Data section:
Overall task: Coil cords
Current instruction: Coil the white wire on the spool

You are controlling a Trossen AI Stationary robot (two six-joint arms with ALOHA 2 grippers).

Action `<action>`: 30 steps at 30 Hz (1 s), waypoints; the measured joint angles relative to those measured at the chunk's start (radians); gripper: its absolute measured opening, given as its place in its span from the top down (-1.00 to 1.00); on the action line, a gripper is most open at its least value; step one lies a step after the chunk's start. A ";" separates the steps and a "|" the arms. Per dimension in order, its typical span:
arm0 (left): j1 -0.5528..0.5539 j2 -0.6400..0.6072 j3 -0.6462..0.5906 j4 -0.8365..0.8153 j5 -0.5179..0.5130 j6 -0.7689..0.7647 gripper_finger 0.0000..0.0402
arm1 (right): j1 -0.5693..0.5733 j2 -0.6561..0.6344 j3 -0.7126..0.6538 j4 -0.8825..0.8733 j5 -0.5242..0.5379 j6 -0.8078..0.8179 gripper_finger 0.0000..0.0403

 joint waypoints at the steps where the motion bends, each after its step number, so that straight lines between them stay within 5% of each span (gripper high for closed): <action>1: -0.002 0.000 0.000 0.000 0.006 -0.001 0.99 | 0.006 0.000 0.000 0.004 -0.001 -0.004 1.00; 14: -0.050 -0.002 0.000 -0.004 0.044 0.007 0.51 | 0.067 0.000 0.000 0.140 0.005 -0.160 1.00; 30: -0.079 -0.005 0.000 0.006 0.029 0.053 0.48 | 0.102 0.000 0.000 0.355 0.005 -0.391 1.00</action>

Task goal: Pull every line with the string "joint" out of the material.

Exercise output:
You are controlling a Trossen AI Stationary robot (two six-joint arms with ALOHA 2 grippers).
Action `<action>`: 30 steps at 30 Hz (1 s), waypoints; the measured joint angles relative to those measured at the chunk's start (radians); gripper: its absolute measured opening, given as its place in its span from the top down (-1.00 to 1.00); on the action line, a gripper is most open at its least value; step one lies a step after the chunk's start. A ";" separates the steps and a "|" the arms. Per dimension in order, its typical span:
 joint waypoints at the steps where the motion bends, each after its step number, so that straight lines between them stay within 5% of each span (gripper high for closed): <action>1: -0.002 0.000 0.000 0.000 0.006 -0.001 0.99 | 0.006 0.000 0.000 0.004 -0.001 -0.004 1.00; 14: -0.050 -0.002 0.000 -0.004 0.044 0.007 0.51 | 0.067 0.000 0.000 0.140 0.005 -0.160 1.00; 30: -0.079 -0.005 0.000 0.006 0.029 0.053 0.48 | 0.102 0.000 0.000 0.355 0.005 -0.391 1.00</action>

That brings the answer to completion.